Carrasco ganó el título del Uruguayo, pero no el corazón de los hinchas tricolores. Los bolsos se resisten a adoptarlo y él tampoco ayuda. El domingo, terminado el partido contra Defensor Sporting, el técnico se abrazó con sus compañeros y luego tiró besos hacia la platea América. A la Colombes, atestada de hinchas eufóricos, no les dio ni la hora. Se metió al vestuario, recogió unos paquetes y se marchó escoltado del Centenario. Un gesto que para los contras fue antipático y para los que están a su favor, intrascendente. Es lo que genera Juan Ramón.
También dentro de la comisión directiva de Nacional hay gente que lo quiere y otra que no: por eso su continuidad es tema de discusión. Los dirigentes harán un balance de la temporada y luego resolverán si es Carrasco el entrenador que los puede guiar a conseguir objetivos internacionales.
¿Qué hizo bien y qué hizo mal? Es lo que pondrán en la balanza para tomar la determinación.
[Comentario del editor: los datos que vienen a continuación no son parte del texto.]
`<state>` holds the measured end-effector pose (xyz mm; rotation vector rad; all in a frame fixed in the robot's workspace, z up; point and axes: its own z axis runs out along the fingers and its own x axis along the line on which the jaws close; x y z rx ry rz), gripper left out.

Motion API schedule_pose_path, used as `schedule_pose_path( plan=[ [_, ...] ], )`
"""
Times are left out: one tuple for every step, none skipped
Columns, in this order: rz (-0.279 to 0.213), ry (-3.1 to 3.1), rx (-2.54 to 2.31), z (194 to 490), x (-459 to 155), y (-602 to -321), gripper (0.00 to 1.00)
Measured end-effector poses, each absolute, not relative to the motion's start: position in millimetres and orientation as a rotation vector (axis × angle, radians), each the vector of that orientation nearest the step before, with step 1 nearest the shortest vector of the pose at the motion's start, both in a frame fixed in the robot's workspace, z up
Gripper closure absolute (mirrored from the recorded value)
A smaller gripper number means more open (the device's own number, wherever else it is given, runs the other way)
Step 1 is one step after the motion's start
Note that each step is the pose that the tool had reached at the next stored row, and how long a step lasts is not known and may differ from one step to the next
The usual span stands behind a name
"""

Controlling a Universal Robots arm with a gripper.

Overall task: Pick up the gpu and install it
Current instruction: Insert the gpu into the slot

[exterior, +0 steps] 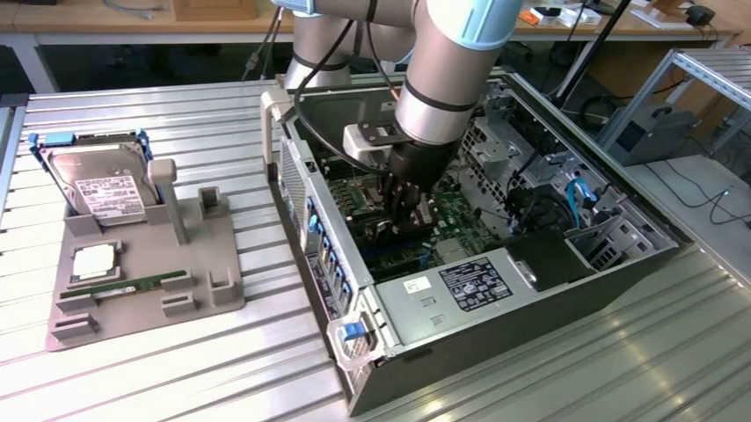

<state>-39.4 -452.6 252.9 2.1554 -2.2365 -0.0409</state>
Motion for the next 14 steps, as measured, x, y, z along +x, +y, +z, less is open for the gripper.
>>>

Es claro que Carrasco también tendrá su palabra, si quiere permanecer o irse campeón para que las puertas continúen abiertas; su contrato vence en diciembre próximo.
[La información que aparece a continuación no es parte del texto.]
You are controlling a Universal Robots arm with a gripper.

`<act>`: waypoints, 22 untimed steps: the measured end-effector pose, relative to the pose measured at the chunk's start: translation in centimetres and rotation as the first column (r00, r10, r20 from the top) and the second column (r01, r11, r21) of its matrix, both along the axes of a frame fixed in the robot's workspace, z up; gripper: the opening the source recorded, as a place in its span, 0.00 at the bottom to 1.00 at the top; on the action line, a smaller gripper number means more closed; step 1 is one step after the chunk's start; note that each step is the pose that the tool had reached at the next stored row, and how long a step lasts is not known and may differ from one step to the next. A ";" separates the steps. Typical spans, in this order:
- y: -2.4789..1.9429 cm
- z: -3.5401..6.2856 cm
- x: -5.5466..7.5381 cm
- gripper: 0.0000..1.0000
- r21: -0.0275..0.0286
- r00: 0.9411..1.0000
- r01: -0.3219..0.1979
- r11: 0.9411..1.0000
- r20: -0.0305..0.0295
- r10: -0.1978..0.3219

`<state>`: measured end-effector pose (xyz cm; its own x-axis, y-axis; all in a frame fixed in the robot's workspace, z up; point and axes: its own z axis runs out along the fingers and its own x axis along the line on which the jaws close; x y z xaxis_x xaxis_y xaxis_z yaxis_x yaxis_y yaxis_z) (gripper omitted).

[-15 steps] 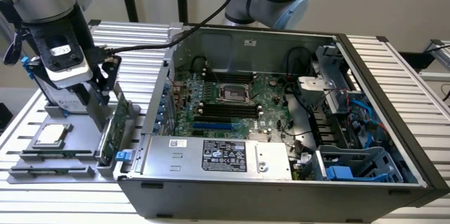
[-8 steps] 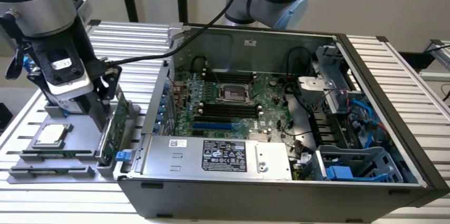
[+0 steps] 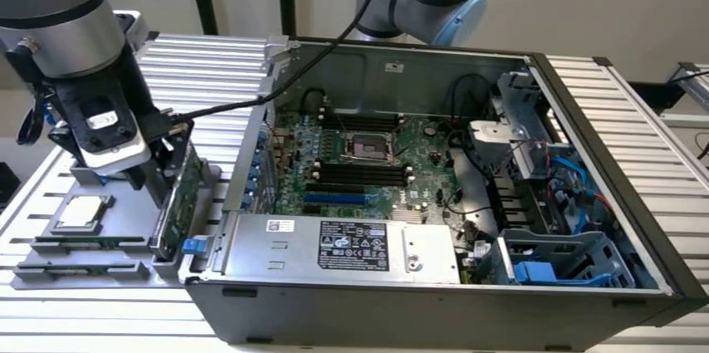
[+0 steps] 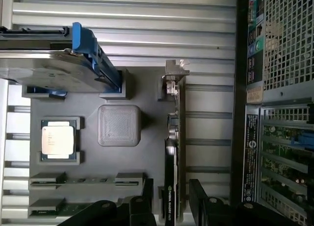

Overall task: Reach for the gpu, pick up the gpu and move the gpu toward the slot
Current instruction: 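Pick up the gpu and move the gpu toward the slot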

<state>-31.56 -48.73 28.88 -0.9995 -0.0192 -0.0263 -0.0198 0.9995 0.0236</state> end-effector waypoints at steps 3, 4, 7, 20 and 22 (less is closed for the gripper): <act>0.00 -0.55 0.1 0.42 0.000 1.000 0.000 1.000 0.000 0.000; 0.00 -0.72 0.2 0.42 0.000 1.000 0.000 1.000 0.000 0.000; 0.00 -1.28 0.3 0.42 0.000 1.000 0.000 1.000 0.000 0.000; 0.44 -3.63 0.4 0.42 0.000 1.000 0.000 1.000 0.000 0.000; 0.70 -3.97 0.4 0.42 0.000 1.000 0.000 1.000 0.000 0.000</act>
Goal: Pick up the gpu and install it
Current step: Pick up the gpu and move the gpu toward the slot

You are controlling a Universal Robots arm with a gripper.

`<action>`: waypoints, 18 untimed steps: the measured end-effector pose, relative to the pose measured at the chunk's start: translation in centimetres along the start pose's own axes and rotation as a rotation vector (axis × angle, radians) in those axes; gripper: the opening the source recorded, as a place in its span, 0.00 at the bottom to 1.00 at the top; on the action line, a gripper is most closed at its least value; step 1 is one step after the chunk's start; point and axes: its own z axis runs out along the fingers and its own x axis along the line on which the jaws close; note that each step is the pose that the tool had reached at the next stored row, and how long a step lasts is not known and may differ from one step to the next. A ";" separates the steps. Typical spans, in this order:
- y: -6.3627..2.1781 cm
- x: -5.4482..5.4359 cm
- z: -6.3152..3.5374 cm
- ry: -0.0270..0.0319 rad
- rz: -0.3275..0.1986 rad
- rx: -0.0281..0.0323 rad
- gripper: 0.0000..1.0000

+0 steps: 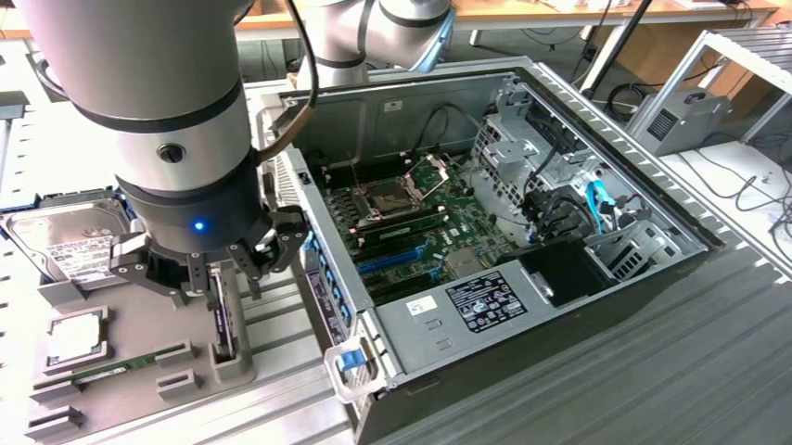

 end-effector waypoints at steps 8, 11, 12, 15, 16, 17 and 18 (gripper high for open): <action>-0.01 0.0 0.22 0.0000 0.000 0.0001 0.42; -0.01 0.0 0.31 0.0000 0.000 0.0000 0.42; -0.01 0.0 0.35 0.0000 0.000 0.0000 0.42; -0.02 0.0 0.45 0.0000 0.000 0.0001 0.42; -0.02 0.0 0.48 0.0000 0.000 0.0000 0.42; -0.02 0.0 0.51 0.0000 0.000 0.0000 0.42; -0.02 0.0 0.53 0.0000 0.000 0.0000 0.42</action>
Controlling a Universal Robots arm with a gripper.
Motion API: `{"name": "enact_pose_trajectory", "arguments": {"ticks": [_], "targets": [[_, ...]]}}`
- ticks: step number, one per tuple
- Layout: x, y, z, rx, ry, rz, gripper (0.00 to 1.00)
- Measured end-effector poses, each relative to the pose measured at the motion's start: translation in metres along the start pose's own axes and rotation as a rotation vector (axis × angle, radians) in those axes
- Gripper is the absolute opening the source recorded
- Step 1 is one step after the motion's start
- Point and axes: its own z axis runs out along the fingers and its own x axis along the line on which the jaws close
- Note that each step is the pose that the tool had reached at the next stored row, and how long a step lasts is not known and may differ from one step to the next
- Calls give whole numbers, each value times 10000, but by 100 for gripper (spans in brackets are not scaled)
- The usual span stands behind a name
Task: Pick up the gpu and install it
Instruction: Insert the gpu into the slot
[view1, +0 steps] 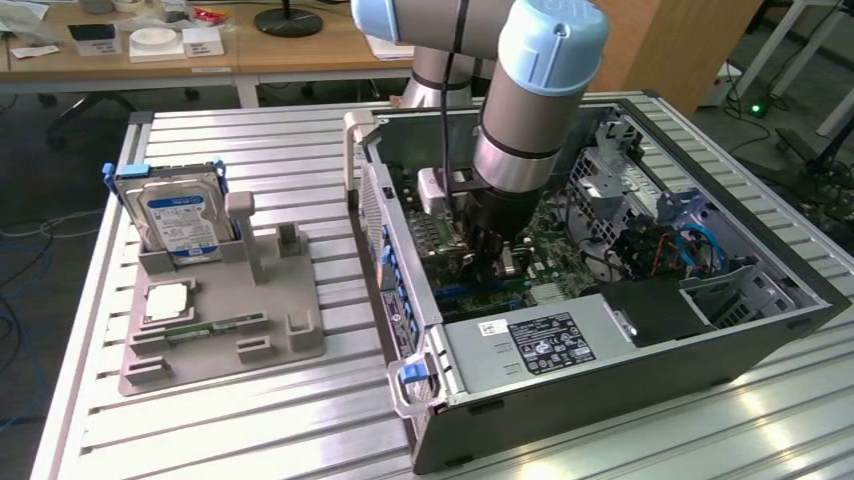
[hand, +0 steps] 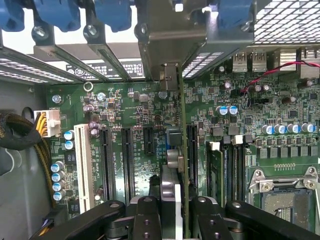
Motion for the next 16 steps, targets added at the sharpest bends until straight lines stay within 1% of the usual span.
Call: {"name": "enact_pose_trajectory", "arguments": {"ticks": [16], "targets": [[3,18,38,-1,2,-1,28]]}}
Carrasco fue nombrado como reemplazante de Luis González el 12 de octubre de 2010. Se habían jugado ya siete fechas del torneo Clausura y Nacional ocupaba el octavo lugar en la tabla de posiciones. Exactamente ocho meses después fue campeón Uruguayo.
“Mi contrato con el club es de por vida”, dijo pour la gallerie. La discusión por el sueldo duró hasta diciembre. Siete directivos votaron a favor de su llegada (uno de ellos, el vicepresidente Héctor Olmos lo hizo para seguir la tendencia del presidente Alarcón), tres lo hicieron en contra y uno se abstuvo. La división quedó patentizada.
Alarcón lo respaldó siempre, aún en los peores momentos. El técnico vivió momentos críticos, como cuando faltó a la práctica al día siguiente de perder con Argentinos por la Copa Libertadores y el ambiente del plantel era una tumba, o cuando Peralta, Anderson y Charquero se pelearon en el entrenamiento y él tampoco estaba.
También disfrutó de las mieles del éxito: el título, la capacidad goleadora del equipo, el buen ojo para que no fracasaran los juveniles Rolín y López en Primera... Su destino está en manos de los dirigentes.